Also wondering:  Supposing that the fault is in the analog control side of things, is is possible to rip that out and use one of thte cheap Chinese logic/driver boards to run this?

Thanks.


----------



## JimDawson (Nov 11, 2015)

If you could provide the model number of the VFD it would help in locating documentation.  Maybe a call to Delta would be helpful, they may be able to provide documentation.  If the problem is with the VFD it's self, then replacing the VFD might be the best way to go.  VFDs are pretty inexpensive these days.  Without knowing what the fault is, the other possibility is a motor fault.

I'm going to say trying to replace the logic board in the ABB VFD with one out of another drive would be next to impossible.
.
.


----------



## chips&more (Nov 11, 2015)

It was clever of you to think of replacing a circuit board in your VFD. But as Jim pointed out, it’s going to be impossible. What is the HP of your Unisaw? If it’s say, 3HP you might consider a Static Phase Converter (SPC). You will lose some HP with this type of unit, that is why I asked about your HP rating. But I think you will have plenty of HP left. I have a 3HP Unisaw, can’t stall it/bog it down. The SPC is cheap enough, but does not offer variable speed. But I do not understand why you would want variable speed on a table saw?...Good Luck, Dave.


----------



## derf (Nov 11, 2015)

I had experience with 2 AB drives and the fault 4 is "power loss". When you cut power to the drive, it will read this. I had a Power Flex 4 that was giving me a fit, and it would do this after about 10 minutes running. It was determined that it was a bad drive. After all the info I gathered, the concensus was the PF4 was THE most problematic drive that AB ever made, and it was being discontinued.
I opted for a PF 523 and have had no problems so far.
 I would replace the drive and not look back or waste time looking for obsolete parts.


----------



## amuller (Nov 11, 2015)

chips&more said:


> It was clever of you to think of replacing a circuit board in your VFD. But as Jim pointed out, it’s going to be impossible. What is the HP of your Unisaw? If it’s say, 3HP you might consider a Static Phase Converter (SPC). You will lose some HP with this type of unit, that is why I asked about your HP rating. But I think you will have plenty of HP left. I have a 3HP Unisaw, can’t stall it/bog it down. The SPC is cheap enough, but does not offer variable speed. But I do not understand why you would want variable speed on a table saw?...Good Luck, Dave.

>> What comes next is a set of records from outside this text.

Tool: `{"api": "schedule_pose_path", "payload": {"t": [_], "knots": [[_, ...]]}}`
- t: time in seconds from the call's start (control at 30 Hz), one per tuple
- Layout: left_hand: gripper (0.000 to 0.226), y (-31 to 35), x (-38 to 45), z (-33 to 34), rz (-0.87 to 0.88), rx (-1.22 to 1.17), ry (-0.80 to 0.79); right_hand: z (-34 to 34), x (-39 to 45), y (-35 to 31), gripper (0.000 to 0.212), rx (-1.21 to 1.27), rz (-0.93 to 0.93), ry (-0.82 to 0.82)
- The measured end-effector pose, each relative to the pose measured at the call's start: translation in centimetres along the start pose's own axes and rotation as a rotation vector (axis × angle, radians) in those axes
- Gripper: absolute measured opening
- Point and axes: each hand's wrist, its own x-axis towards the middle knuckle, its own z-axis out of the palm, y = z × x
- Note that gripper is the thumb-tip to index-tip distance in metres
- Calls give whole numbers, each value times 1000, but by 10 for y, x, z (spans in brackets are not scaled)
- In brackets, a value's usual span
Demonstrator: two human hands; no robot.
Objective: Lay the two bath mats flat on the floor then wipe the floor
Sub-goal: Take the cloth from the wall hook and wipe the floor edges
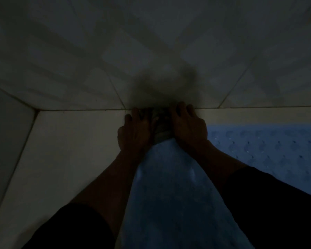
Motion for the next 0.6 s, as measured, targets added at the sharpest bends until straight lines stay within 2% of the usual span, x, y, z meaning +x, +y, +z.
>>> {"api": "schedule_pose_path", "payload": {"t": [0.4,0.6], "knots": [[53,55,4,12,1,164,-44,-10,-10,59,41,97,19,-6],[54,96,-2,19,52,208,-27,-11,-20,98,39,96,46,42]]}}
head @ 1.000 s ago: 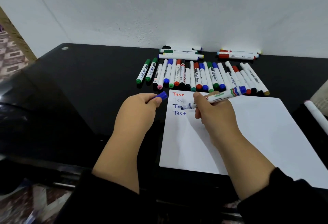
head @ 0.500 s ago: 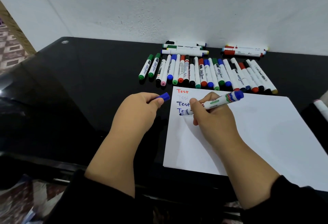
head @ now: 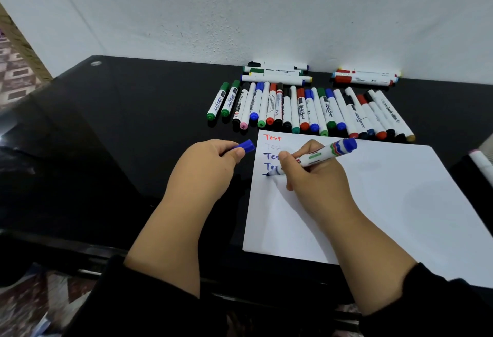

Thanks for the responses.  I used the VFD because the saw was 3 phase and I had the drive lying around.  I agree there is generally not much to be gained by variable speed on a table saw--unlike many other tools where it's a big advantage.  But the saw is only 1.5 hp so I don't have a lot of enthusiasm for a static phase converter.  It certainly is a possibility, though, and I could gin one up.

Alan


----------



## amuller (Nov 11, 2015)

I don't know how this post ended up in the wrong thread.  Can't figure out how to delete it.

Sorry.....

The original message is unclear.  Do you really mean the motor is "burned up" (windings cooked) or do you have a bearing problem, or both.  The second could cause the first.  Ball bearings are usually easy enough to obtain and install.  Sometimes just relubrication will get you going.  It is possible but not cost-effective to have a small motor  rewound.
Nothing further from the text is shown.